> **Problem statement**
Count every line in this listing that has "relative". Reply with only the total.

> **Recorded information**

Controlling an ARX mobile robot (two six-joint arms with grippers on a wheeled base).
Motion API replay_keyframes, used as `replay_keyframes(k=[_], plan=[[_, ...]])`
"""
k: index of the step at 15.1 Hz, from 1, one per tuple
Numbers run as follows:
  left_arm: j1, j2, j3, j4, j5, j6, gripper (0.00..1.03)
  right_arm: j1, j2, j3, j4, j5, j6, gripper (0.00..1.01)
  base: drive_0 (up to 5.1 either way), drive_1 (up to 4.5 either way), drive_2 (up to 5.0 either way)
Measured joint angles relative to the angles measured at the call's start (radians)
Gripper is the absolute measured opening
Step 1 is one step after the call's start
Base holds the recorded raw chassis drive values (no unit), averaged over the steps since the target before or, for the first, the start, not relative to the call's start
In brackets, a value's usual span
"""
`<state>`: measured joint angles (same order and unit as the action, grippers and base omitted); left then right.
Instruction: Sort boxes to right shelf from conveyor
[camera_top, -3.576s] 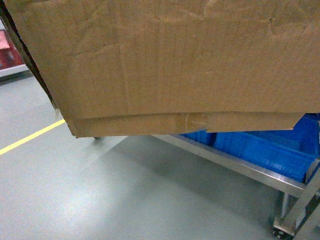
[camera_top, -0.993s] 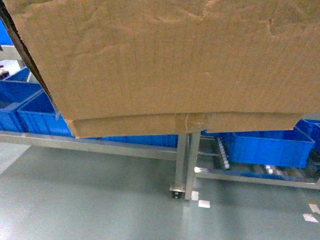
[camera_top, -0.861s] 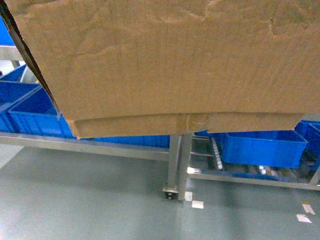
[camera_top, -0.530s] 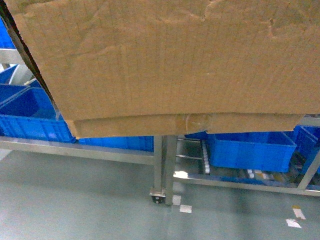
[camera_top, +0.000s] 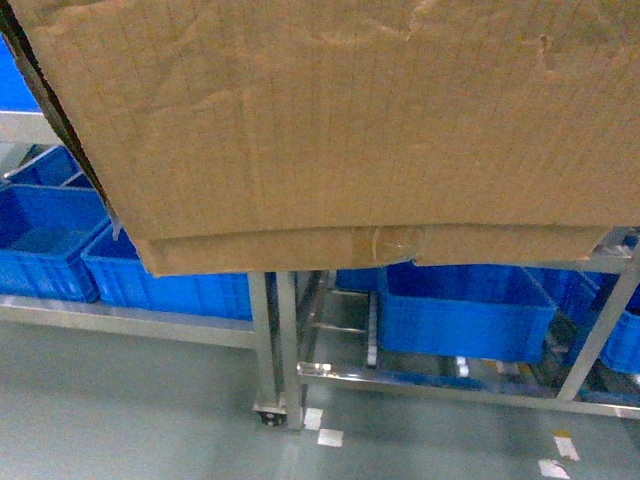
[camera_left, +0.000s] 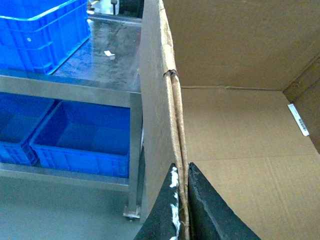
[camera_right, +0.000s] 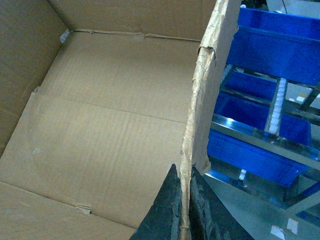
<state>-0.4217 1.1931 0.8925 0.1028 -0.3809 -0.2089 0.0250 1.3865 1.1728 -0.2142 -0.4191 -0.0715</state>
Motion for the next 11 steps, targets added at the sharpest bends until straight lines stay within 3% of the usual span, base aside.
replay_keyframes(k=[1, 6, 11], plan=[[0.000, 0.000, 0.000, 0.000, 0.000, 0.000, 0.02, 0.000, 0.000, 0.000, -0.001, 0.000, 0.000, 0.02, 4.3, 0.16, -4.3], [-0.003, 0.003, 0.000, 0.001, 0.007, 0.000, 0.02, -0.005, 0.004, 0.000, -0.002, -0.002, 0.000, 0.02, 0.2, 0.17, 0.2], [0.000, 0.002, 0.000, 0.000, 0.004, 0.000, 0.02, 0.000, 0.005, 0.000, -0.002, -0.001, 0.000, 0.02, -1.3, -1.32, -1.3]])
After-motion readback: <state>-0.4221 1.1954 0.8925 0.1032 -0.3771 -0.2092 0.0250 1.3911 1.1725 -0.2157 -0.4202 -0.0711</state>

> **Response area**
2